Por sua vez, o Acórdão n.º 114/2005 (em ATC, 61.º vol., pág. 415) não julgou
inconstitucional a norma do artigo 26.º, n.º 12, do Código das Expropriações de
1999, considerada aplicável à determinação do valor do solo incluído na RAN,
expropriado para a implantação de vias de comunicação, quando resultam satisfeitos
em relação a ele os critérios, enquadráveis na alínea a), do n.º 2, do artigo 25.º,
do mesmo Código.
E, no mesmo sentido, se pronunciaram os Acórdãos n.º 234/2007 (em ATC, 68.º vol.,
pág. 847) e 239/2007 (disponível no site www.tribunalconstitucional.pt).
Também o Acórdão n.º 276/07 (em ATC, 69.º vol., pág. 157) considerou que não
eram inconstitucionais as normas constantes dos artigos 23.º, n.º 1, e 26.º, nºs
1 e 12, ambos do Código das Expropriações de 1999, quando interpretadas no
sentido de incluírem na classificação de ?solo apto para a construção?, e a
serem indemnizados de acordo com as regras constantes deste n.º 12, os solos
adquiridos em data anterior à entrada em vigor de Plano Director Municipal que
os integrou em zona RAN e expropriados para a implantação de ?áreas de serviço?
de auto-estradas.
Já o Acórdão n.º 469/2007 (em ATC, 70.º vol., pág. 231) julgou mesmo inconstitucional
a interpretação dos artigos 23.º, n.º 1, 25.º, n.ºs 2 e 3, 26.º, n.º 12, e 27.º
do Código das Expropriações, aprovado pela Lei n.º 168/99, de 18 de Setembro,
segundo a qual o valor da indemnização devida pela expropriação, para construção
de um terminal ferroviário, de um terreno, que objectivamente preenche os requisitos
elencados no n.º 2, do artigo 25.º, para a qualificação como ?solo apto para a
construção?, mas que foi integrado na RAN por instrumento de gestão territorial
em data posterior à sua aquisição pelos expropriados, deve ser calculado de
acordo com os critérios definidos no artigo 27.º para os ?solos para outros fins?,
e não de acordo com o critério definido no n.º 12, do artigo 26.º, todos do
referido Código.
1.2. Do princípio da justa indemnização
O artigo 62.º, n.º 2, da C.R.P., determina que a expropriação por utilidade
pública só pode ser efectuada mediante o pagamento de justa indemnização.
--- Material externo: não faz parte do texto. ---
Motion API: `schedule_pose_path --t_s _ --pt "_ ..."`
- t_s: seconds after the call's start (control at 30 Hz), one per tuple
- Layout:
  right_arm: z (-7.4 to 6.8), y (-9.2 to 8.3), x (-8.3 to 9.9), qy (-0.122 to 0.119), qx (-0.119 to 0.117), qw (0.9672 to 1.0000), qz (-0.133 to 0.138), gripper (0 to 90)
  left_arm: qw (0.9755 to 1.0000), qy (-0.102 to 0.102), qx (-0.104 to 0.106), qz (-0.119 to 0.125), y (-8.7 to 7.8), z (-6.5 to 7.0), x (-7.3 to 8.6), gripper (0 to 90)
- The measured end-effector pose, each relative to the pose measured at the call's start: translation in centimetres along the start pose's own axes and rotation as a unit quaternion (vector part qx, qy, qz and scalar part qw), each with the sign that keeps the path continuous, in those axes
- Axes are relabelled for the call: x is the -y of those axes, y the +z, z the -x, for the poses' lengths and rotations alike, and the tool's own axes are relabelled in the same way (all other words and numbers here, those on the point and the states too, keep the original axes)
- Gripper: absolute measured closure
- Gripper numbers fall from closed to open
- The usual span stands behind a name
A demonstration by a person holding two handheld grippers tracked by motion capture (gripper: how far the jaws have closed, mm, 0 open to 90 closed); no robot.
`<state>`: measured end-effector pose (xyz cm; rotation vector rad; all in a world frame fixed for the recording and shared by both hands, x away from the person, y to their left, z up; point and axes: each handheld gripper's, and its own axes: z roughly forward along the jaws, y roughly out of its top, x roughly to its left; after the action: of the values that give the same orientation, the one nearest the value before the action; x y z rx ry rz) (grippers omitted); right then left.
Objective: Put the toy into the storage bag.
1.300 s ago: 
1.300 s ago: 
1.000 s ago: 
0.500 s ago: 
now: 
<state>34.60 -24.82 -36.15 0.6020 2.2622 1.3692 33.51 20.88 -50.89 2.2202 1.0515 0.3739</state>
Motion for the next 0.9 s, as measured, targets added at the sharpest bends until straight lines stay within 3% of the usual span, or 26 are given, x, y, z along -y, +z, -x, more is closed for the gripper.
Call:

Apesar da Constituição ter remetido para o legislador ordinário a fixação dos
critérios conducentes à fixação da indemnização por expropriação, não deixou de
exigir que esta seja ?justa?, impondo assim a observância dos princípios
constitucionais da igualdade e proporcionalidade, assim como do direito geral à
reparação dos danos, como corolário do Estado de Direito democrático (artigo 2.º,
da C.R.P.).
Em termos gerais e utilizando definição comum à jurisprudência deste Tribunal,
poder-se-á dizer que a ?justa indemnização? há-de tomar como ponto de referência
o valor adequado que permita ressarcir o expropriado da perda do bem que lhe
pertencia, com respeito pelo princípio da equivalência de valores. O valor
pecuniário arbitrado, a título de indemnização, deve, assim, ter como referência
o valor real do bem expropriado.
Ora, o critério geral de valorização dos bens expropriados, como medida do
ressarcimento do prejuízo sofrido pelo expropriado, numa sociedade de economia
de mercado como a nossa, é o do seu valor corrente, ou seja o seu valor venal ou
de mercado, numa situação de normalidade económica.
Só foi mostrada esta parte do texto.